Chronic visceral pain disorders, such as interstitial cystitis/bladder pain syndrome (IC/BPS), are difficult to treat, and response to treatment is disappointing.  The cause of IC/BPS is unknown, and IC/BPS is difficult to diagnose and has no compelling therapeutic targets.  Nonetheless, patients with IC/BPS express biomarkers linked to increased oxidative stress, and oxidative stress is known to trigger responses that can exacerbate generalized pain syndromes by enhancing nociceptive signaling and promoting oxidative damage. Despite an underlying role for mitochondrial dysregulation and increased reactive oxygen species (ROS) in the pathophysiology of functional pain disorders such as IC/BPS, antioxidants are not able to reverse established oxidative damage. However, emerging evidence suggests that alterations in the enzyme purine nucleoside phosphorylase (PNPase) may participate in oxidative injury and cellular damage. In this regard, PNPase transforms inosine to hypoxanthine and guanosine to guanine. Hypoxanthine and guanine are subsequently converted to xanthine via xanthine oxidase and guanine deaminase, respectively. Inosine and guanosine are ‘uroprotective’ purines and both hypoxanthine and xanthine are urotoxic purines and sources of ROS. This suggests that PNPase may be a target for treatment of IC/BPS using a non-opioid based PNPase inhibitor. Because there are no satisfactory treatments for IC/BPS, our research program is dedicated to validating PNPase as a target for treatment of IC/BPS.

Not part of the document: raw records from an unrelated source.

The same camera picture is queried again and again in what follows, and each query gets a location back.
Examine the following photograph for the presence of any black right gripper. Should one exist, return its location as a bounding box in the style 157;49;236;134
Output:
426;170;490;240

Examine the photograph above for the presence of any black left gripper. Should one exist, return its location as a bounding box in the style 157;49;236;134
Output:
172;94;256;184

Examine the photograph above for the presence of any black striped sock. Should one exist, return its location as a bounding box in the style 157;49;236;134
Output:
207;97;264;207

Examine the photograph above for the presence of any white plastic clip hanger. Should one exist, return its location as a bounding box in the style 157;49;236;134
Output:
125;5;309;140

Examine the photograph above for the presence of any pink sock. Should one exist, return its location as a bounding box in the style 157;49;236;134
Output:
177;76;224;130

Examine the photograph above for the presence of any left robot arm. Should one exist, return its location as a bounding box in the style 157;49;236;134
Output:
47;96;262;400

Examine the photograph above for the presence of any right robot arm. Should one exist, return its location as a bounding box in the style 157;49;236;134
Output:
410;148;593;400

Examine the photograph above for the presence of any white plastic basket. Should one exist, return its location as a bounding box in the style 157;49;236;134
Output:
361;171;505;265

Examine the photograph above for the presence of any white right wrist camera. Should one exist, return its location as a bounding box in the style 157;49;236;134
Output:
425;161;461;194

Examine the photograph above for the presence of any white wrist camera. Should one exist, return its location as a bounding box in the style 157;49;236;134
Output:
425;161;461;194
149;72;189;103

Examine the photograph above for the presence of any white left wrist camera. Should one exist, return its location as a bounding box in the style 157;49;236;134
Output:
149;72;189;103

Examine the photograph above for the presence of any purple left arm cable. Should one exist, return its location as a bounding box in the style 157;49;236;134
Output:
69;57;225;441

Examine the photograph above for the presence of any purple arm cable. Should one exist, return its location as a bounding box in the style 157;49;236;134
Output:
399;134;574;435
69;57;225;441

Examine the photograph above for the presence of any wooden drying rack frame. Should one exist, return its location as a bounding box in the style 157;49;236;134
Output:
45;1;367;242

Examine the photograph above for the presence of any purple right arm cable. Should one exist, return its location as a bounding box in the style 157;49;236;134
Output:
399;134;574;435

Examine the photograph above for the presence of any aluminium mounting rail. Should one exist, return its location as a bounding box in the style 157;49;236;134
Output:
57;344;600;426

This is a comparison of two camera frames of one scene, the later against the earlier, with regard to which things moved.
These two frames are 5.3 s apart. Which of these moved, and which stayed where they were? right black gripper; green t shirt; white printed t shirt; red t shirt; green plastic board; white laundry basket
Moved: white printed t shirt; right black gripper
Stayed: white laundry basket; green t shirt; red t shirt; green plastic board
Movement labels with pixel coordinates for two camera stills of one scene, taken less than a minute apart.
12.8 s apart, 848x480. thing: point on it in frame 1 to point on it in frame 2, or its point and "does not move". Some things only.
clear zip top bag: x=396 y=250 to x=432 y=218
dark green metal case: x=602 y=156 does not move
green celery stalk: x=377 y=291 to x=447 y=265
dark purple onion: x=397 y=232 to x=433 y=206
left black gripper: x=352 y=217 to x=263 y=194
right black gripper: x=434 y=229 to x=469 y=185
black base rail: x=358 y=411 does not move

We tested 2 hypotheses: (H1) IC/BPS as well as Hunner’s patients exhibit purine dysregulation, with higher levels of tissue-damaging purine metabolites hypoxanthine and xanthine; and (H2) the degree of purine dysregulation correlates with pain scores (using the pelvic pain and urgency/frequency patient symptom scale (BPIC-SS). De-identified human urine samples were obtained (with IRB approval and informed consent) from control subjects and patients diagnosed with IC/BPS or Hunner’s lesions.  We measured the urinary purine metabolome by high-performance liquid chromatography-tandem mass spectrometry.

In both IC/BPS and Hunner’s lesion patients we observed significantly elevated levels of inosine and guanosine and their urotoxic downstream metabolites, hypoxanthine and xanthine. Moreover, these changes were highly correlated with elevated pain scores in patients diagnosed with IC/BPS, but not Hunner’s lesion patients.

Our results demonstrate that levels of urotoxic purine metabolites are increased in urine of IC/BPS and Hunner’s lesion patients.  Since inosine and guanosine levels are also increased, our findings suggest that the higher levels of hypoxanthine and xanthine are driven by increased availability of upstream substrates. This implies that inhibition of PNPase in such patients may be beneficial because inhibition of PNPase in the setting of increased flux of purines through the inosinehypoxanthinexanthine and guanosinexanthine pathways would cause the accumulation of uroprotective inosine and guanosine, while simultaneously reducing levels of urotoxic hypoxanthine and xanthine. This could lead to a reduction in pain symptoms in IC/BPS patients.  While there was a lack of correlation between elevated urotoxic metabolites and pain scores in patients with Hunner’s lesion, this may reflect a difference in pain characteristics in Hunner’s patients.

Here we report for the first time that IC/BPS patients (with and without Hunner lesions) exhibit a dysfunctional purine metabolome with increased indicators of oxidative stress.  Our data suggest that treating such patients with an inhibitor of PNPase could be beneficial by reducing free radical formation and oxidative stress, thereby minimizing painful bladder symptoms.